_Task requirements:_
Without skipping a line, reproduce the entries exactly.

_Material to process:_
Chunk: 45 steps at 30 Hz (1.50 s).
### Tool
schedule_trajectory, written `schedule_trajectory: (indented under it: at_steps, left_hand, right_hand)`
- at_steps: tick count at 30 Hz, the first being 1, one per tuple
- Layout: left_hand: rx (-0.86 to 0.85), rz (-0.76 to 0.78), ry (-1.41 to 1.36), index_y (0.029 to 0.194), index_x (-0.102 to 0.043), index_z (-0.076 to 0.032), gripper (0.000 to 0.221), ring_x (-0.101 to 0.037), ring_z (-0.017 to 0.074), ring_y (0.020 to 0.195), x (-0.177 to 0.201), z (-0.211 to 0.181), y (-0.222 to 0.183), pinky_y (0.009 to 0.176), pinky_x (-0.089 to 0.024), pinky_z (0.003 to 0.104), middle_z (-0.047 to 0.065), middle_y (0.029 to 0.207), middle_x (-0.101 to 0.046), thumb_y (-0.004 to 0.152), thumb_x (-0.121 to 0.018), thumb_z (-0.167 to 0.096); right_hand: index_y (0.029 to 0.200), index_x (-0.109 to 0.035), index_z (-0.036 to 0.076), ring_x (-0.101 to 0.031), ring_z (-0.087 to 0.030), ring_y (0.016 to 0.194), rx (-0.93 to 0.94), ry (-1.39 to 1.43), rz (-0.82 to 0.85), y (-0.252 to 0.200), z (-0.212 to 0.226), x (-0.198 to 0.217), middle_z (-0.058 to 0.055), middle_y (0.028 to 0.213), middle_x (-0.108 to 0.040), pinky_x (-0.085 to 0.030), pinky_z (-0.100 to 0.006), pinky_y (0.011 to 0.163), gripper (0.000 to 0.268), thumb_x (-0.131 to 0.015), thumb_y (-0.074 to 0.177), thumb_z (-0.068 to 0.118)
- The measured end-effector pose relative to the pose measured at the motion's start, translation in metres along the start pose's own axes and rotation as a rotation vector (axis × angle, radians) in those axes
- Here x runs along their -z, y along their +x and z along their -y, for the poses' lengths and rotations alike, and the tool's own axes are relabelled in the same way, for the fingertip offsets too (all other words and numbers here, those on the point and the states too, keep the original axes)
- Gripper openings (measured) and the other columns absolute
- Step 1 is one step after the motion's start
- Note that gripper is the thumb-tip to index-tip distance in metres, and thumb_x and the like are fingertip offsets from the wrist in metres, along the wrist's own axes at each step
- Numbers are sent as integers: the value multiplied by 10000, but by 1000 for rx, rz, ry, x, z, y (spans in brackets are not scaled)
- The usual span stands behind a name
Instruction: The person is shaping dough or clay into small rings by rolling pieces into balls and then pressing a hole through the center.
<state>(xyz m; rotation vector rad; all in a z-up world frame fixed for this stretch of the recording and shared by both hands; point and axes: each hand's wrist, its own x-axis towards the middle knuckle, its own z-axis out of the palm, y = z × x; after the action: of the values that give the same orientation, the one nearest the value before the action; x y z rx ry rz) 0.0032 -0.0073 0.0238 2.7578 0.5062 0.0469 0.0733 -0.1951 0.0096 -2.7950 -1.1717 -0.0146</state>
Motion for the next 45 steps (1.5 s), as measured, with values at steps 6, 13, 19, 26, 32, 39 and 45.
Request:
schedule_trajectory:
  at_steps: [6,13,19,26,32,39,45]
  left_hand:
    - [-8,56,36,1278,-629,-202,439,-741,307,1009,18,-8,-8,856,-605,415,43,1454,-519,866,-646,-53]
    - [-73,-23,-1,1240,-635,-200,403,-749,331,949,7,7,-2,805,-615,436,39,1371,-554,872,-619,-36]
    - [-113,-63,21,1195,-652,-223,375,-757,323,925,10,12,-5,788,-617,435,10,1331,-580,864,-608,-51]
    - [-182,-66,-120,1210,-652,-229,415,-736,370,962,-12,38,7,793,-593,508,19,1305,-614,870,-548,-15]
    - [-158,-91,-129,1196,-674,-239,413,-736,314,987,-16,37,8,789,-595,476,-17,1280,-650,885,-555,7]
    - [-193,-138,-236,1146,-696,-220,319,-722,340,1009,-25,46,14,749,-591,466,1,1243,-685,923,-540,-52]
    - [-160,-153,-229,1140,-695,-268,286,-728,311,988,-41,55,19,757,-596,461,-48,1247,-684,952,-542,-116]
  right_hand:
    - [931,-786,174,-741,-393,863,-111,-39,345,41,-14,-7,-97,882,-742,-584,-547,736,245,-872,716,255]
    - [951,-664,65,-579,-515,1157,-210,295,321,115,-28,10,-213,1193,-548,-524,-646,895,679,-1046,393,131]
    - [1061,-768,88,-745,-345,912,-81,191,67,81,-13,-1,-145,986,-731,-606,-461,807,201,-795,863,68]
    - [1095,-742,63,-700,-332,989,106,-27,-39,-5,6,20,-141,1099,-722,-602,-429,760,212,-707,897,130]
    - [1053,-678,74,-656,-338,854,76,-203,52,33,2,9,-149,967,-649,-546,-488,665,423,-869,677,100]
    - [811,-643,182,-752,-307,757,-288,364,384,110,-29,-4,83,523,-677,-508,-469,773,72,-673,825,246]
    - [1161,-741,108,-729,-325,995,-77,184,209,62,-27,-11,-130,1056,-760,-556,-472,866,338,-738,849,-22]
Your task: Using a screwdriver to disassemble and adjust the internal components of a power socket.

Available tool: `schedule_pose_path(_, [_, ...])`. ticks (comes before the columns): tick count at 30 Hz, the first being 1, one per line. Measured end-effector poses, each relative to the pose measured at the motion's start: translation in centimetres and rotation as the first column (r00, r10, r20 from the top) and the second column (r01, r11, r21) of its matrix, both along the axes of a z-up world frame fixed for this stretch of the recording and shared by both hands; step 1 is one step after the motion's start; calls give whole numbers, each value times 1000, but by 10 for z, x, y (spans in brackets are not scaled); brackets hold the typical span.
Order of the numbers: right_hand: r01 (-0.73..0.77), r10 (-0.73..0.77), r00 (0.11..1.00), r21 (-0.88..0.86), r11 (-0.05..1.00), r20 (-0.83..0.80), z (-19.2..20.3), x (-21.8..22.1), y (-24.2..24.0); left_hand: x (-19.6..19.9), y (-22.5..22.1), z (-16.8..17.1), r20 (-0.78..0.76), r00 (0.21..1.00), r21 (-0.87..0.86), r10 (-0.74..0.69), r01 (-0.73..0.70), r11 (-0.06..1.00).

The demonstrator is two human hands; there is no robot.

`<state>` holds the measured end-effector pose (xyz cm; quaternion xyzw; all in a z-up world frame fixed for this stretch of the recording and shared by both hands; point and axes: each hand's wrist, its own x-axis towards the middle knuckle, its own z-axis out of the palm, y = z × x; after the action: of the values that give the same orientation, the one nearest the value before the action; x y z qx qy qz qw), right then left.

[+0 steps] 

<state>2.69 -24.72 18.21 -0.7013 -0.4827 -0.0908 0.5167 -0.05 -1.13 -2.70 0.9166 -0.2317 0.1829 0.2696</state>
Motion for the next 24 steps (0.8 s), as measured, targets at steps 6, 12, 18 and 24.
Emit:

_Answer to this task:_
Chunk: 45 steps at 30 Hz (1.50 s).
### Tool
schedule_trajectory, written `schedule_trajectory: (indented under it: at_steps, left_hand, right_hand)`
- at_steps: tick count at 30 Hz, the first being 1, one per tuple
- Layout: left_hand: rx (-0.86 to 0.85), rz (-0.76 to 0.78), ry (-1.41 to 1.36), index_y (0.029 to 0.194), index_x (-0.102 to 0.043), index_z (-0.076 to 0.032), gripper (0.000 to 0.221), ring_x (-0.101 to 0.037), ring_z (-0.017 to 0.074), ring_y (0.020 to 0.195), x (-0.177 to 0.201), z (-0.211 to 0.181), y (-0.222 to 0.183), pinky_y (0.009 to 0.176), pinky_x (-0.089 to 0.024), pinky_z (0.003 to 0.104), middle_z (-0.047 to 0.065), middle_y (0.029 to 0.207), middle_x (-0.101 to 0.046), thumb_y (-0.004 to 0.152), thumb_x (-0.121 to 0.018), thumb_z (-0.167 to 0.096); right_hand: index_y (0.029 to 0.200), index_x (-0.109 to 0.035), index_z (-0.036 to 0.076), ring_x (-0.101 to 0.031), ring_z (-0.087 to 0.030), ring_y (0.016 to 0.194), rx (-0.93 to 0.94), ry (-1.39 to 1.43), rz (-0.82 to 0.85), y (-0.252 to 0.200), z (-0.212 to 0.226), x (-0.198 to 0.217), middle_z (-0.058 to 0.055), middle_y (0.028 to 0.213), middle_x (-0.108 to 0.040), pinky_x (-0.085 to 0.030), pinky_z (-0.100 to 0.006), pinky_y (0.011 to 0.163), gripper (0.000 to 0.268), thumb_x (-0.131 to 0.015), thumb_y (-0.074 to 0.177), thumb_z (-0.068 to 0.118)
- The measured end-effector pose relative to the pose measured at the motion's start, translation in metres along the start pose's own axes and rotation as a rotation vector (axis × angle, radians) in those axes
- Here x runs along their -z, y along their +x and z along their -y, for the poses' lengths and rotations alike, and the tool's own axes are relabelled in the same way, for the fingertip offsets too (all other words and numbers here, those on the point and the states too, keep the original axes)
- Gripper openings (measured) and the other columns absolute
- Step 1 is one step after the motion's start
- Note that gripper is the thumb-tip to index-tip distance in metres, and thumb_x and the like are fingertip offsets from the wrist in metres, along the wrist's own axes at each step
- Numbers are sent as integers: the value multiplied by 10000, but by 1000 for rx, rz, ry, x, z, y (spans in brackets are not scaled)
- The usual span stands behind a name
Instruction: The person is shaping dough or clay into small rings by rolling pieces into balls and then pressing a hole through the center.
<state>(xyz m; rotation vector rad; all in a z-up world frame fixed for this stretch of the recording and shared by both hands; point and axes: each hand's wrist, its own x-axis towards the middle knuckle, its own z-axis out of the palm, y = z × x; after the action: of the values that give the same orientation, the one nearest the value before the action; x y z rx ry rz) 0.0032 -0.0073 0.0238 2.7578 0.5062 0.0469 0.0733 -0.1951 0.0096 -2.7950 -1.1717 -0.0146</state>
Motion for the next 45 steps (1.5 s), as measured, with values at steps 6, 13, 19, 26, 32, 39 and 45.
Request:
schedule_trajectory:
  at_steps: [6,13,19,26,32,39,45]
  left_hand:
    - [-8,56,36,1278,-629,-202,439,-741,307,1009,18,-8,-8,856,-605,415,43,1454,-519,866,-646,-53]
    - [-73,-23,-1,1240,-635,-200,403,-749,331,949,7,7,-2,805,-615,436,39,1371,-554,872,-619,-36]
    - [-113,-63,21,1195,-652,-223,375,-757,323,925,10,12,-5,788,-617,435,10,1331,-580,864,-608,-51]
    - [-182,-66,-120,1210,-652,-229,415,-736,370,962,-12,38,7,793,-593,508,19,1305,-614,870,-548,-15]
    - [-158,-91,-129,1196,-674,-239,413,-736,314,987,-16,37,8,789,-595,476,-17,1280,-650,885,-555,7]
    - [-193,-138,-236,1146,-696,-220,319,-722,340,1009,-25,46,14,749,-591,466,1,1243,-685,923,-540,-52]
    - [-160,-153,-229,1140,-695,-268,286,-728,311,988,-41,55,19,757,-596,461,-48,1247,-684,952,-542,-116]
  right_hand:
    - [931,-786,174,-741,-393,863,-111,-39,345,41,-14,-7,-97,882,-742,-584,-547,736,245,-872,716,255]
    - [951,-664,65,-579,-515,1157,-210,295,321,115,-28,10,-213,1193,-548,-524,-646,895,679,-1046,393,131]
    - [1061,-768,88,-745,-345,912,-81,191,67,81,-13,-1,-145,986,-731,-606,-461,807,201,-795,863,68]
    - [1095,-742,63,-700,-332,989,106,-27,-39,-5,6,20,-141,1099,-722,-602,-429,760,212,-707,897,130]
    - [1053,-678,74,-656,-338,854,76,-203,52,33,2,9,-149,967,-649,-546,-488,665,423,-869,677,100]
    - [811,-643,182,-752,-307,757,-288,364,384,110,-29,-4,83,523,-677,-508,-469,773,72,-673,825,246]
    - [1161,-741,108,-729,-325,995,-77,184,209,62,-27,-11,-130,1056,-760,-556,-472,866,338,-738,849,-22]
Your task: Using a screwdriver to disassemble and adjust the internal components of a power socket.

Available tool: `schedule_pose_path(_, [_, ...])`. ticks (comes before the columns): tick count at 30 Hz, the first being 1, one per line. Measured end-effector poses, each relative to the pose measured at the motion's start: translation in centimetres and rotation as the first column (r00, r10, r20 from the top) and the second column (r01, r11, r21) of its matrix, both along the axes of a z-up world frame fixed for this stretch of the recording and shared by both hands; step 1 is one step after the motion's start; calls give whole numbers, each value times 1000, but by 10 for z, x, y (spans in brackets are not scaled); brackets hold the typical span.
Order of the numbers: right_hand: r01 (-0.73..0.77), r10 (-0.73..0.77), r00 (0.11..1.00), r21 (-0.88..0.86), r11 (-0.05..1.00), r20 (-0.83..0.80), z (-19.2..20.3), x (-21.8..22.1), y (-24.2..24.0); left_hand: x (-19.6..19.9), y (-22.5..22.1), z (-16.8..17.1), r20 (-0.78..0.76), r00 (0.21..1.00), r21 (-0.87..0.86), r10 (-0.74..0.69), r01 (-0.73..0.70), r11 (-0.06..1.00).

The demonstrator is two human hands; there is no robot.

`<state>` holds the measured end-effector pose (xyz cm; quaternion xyzw; all in a z-up world frame fixed for this stretch of the recording and shared by both hands; point and axes: each hand's wrist, its own x-axis towards the middle knuckle, its own z-axis out of the palm, y = z × x; after the action: of the values that give the same orientation, the one nearest the value before the action; x y z qx qy qz qw), right then left.

[+0 steps] 

<state>2.69 -24.72 18.21 -0.7013 -0.4827 -0.0908 0.5167 -0.05 -1.13 -2.70 0.9166 -0.2317 0.1829 0.2696</state>
Motion for the next 24 steps (0.8 s), as measured, targets at steps 6, 12, 18 and 24.
Emit:

With that, the answer is complete.